Сорок правил любви | страница 71



Итак, мы отправились по пыльной дороге, вившейся между садов. У первого перекрестка я попросила Сезама подождать меня, а сама зашла за кусты, где припрятала сумку с мужской одеждой.

Одеться мужчиной оказалось не так просто, как я думала. Сначала пришлось обвязать груди длинным шарфом, чтобы они не выдали меня. Потом я надела мешковатые штаны, рубаху, бордовую абу и тюрбан. И наконец прикрыла половину лица шарфом, рассчитывая походить на арабского путешественника.

Когда я вернулась к Сезаму, он от изумления вздрогнул.

— Пошли, — сказала я, а когда он не двинулся с места, открыла лицо. — Дорогой, неужели ты не узнал меня?

— Это ты, Роза пустыни?! — воскликнул Сезам, прижимая ладонь ко рту, словно испуганный ребенок. — Зачем ты так оделась?

— Умеешь хранить секреты?

Сезам кивнул, и от волнения глаза у него стали круглыми.

— Ладно, — прошептала я. — Мы идем в мечеть. Но ты не должен рассказывать об этом хозяйке.

Сезам вздрогнул:

— Нет, нет. Мы идем на базар.

— Правильно, дорогой, потом на базар.
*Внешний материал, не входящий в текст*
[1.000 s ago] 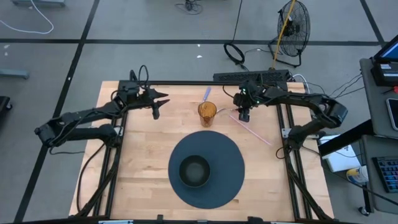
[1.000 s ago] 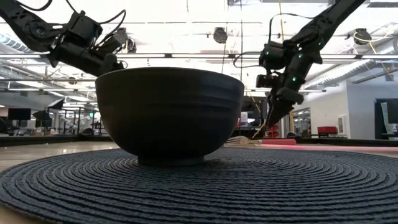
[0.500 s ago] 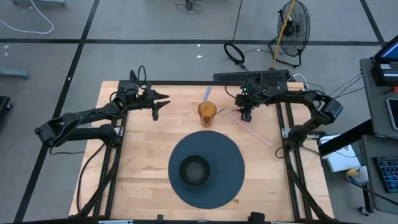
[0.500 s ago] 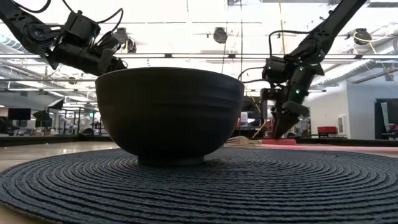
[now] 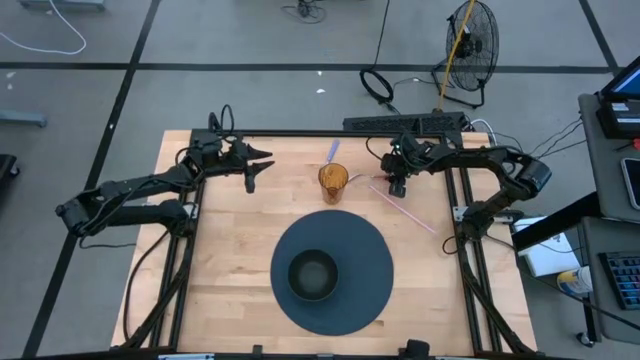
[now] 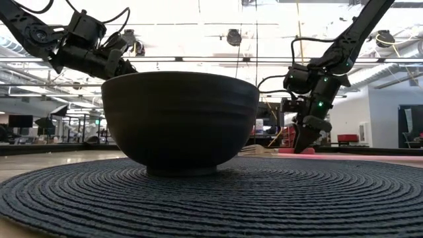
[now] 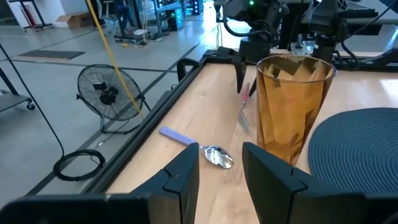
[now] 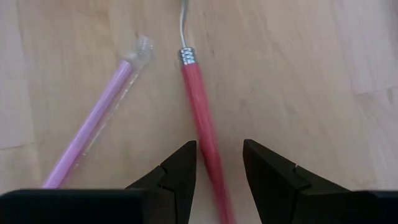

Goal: Pick & Place Utensil
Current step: Put the pink fork into the black bowl

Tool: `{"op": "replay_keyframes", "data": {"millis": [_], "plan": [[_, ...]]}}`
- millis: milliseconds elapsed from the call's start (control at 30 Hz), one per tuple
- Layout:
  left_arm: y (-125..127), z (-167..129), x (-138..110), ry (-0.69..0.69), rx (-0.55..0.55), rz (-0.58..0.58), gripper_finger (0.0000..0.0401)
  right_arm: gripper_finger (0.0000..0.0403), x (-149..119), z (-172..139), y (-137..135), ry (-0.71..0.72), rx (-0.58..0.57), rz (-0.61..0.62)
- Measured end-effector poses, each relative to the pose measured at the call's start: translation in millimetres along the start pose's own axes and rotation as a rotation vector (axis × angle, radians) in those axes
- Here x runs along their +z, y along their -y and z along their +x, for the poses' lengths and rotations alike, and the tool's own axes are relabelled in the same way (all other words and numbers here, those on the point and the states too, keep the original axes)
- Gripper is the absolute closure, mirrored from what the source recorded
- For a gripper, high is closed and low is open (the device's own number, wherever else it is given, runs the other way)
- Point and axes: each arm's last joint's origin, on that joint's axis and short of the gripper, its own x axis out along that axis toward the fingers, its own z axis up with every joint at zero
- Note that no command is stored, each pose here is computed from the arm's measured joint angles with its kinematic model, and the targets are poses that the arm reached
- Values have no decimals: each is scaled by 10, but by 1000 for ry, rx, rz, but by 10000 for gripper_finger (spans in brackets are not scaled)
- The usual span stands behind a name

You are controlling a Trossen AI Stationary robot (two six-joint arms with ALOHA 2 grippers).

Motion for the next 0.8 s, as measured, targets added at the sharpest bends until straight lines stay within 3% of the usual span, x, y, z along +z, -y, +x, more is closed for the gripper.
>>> {"op": "replay_keyframes", "data": {"millis": [167, 500, 800], "plan": [[0, 0, 0, 0, 0, -2, 272, 284, 8, 0, 5, 8, -4, 10], [0, 0, -1, -1, 0, -3, 272, 360, -15, 0, -13, -15, 14, 26], [21, 8, 2, -1, -10, 0, 272, 351, -72, -6, -46, -74, 40, 66]]}}
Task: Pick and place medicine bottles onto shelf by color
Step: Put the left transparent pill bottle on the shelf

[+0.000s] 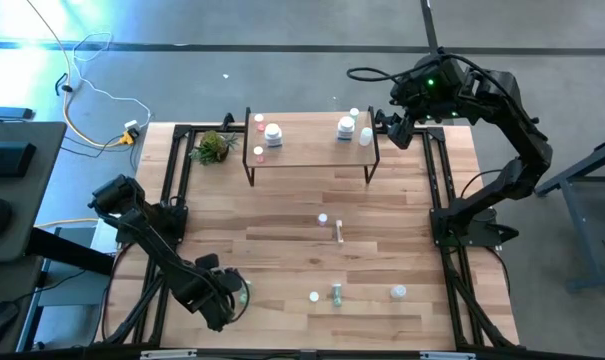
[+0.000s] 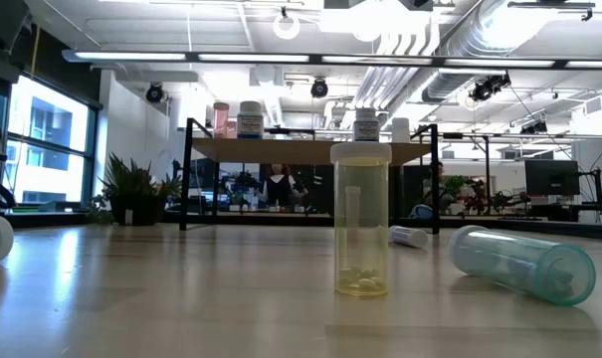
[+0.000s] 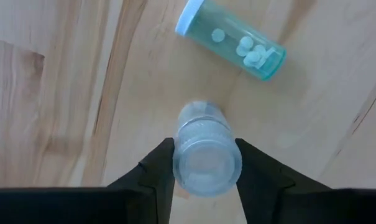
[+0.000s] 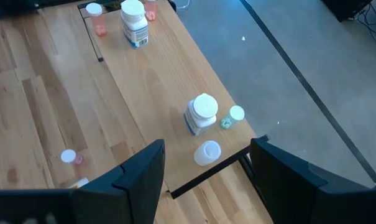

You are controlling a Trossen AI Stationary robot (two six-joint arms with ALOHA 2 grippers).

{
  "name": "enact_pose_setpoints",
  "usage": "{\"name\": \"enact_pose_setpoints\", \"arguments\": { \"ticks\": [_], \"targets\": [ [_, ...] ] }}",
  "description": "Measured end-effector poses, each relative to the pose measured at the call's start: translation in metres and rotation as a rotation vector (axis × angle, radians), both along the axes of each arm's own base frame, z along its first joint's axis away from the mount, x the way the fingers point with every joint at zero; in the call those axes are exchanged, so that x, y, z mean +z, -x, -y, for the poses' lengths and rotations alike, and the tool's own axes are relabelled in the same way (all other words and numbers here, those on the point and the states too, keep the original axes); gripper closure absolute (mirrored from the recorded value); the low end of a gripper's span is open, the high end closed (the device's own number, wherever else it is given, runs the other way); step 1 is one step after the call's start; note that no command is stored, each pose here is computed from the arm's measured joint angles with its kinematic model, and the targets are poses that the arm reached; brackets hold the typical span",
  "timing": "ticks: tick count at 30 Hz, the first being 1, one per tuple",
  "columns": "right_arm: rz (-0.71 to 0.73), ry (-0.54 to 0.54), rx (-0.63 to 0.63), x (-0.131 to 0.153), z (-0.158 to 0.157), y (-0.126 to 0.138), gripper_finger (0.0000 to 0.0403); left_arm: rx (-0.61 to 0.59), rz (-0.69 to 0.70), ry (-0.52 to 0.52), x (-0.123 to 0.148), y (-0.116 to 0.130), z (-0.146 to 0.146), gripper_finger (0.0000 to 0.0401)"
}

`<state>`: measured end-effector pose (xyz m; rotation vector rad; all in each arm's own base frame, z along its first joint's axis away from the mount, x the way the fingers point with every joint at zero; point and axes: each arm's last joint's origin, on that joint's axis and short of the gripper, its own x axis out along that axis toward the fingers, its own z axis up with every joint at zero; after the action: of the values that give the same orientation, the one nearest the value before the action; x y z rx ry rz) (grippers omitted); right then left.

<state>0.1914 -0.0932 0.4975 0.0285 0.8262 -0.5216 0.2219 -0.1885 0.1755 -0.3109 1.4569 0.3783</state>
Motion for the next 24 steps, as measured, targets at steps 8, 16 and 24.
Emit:
{"name": "enact_pose_setpoints", "arguments": {
  "ticks": [8, 16, 24],
  "targets": [
    [-0.008, 0.009, 0.011, 0.0, 0.0, 0.0, 0.0176, 0.049, 0.056, 0.056, 0.02, -0.015, -0.006, 0.0261],
    [-0.009, 0.011, 0.015, 0.0, 0.0, 0.0, 0.0176, 0.03, 0.143, 0.035, 0.064, -0.037, -0.045, 0.0269],
    [-0.009, 0.011, 0.014, 0.0, 0.0, 0.0, 0.0176, -0.037, 0.204, -0.075, 0.104, -0.055, -0.108, 0.0265]
  ]
}}
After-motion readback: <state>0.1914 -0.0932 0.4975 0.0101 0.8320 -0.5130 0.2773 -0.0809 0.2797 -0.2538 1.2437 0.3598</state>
Но сначала послушаем великого Руми.

Сезам был напуган, но я заранее знала, что этого не избежать.

— Пожалуйста, это много значит для меня. Если ты согласишься и никому не расскажешь, я куплю тебе большой кусок халвы.

— Халвы, — с удовольствием повторил Сезам, прищелкнув языком, словно одно только это слово наполнило его рот сладостью.

Мы направились к мечети, где Руми должен был произнести свою пятничную проповедь.


Я родилась в маленькой деревушке недалеко от Никеи. Мама всегда говорила: «Ты родилась в правильном месте, но боюсь, под неправильной звездой». Времена были нехорошие. Постоянно бродили какие-то слухи. Сначала — что возвращаются крестоносцы. Все слышали ужасные рассказы об их жестокостях в Константинополе, где они грабили дома, уничтожали иконы, церкви и часовни. Потом заговорили о набегах Сельджуков. А едва утихли слухи об армии Сельджуков, как начались рассказы о зверствах монголов. Менялись имена завоевателей, но страх быть убитой завоевателями не исчезал.

Мои родители были пекарями и добрыми христианами. Самым ранним из моих воспоминаний было воспоминание о запахе свежеиспеченного хлеба. Богатства родители не нажили. Даже ребенком я это понимала. Но бедными они тоже не считались. Я видела, какие взгляды были у бедняков, когда они приходили к нам просить подаяние. Каждый вечер, прежде чем заснуть, я благодарила Бога за то, что не ложусь спать голодной. Я как будто говорила с близким другом. Что ж, в те времена Бог на самом деле был моим другом.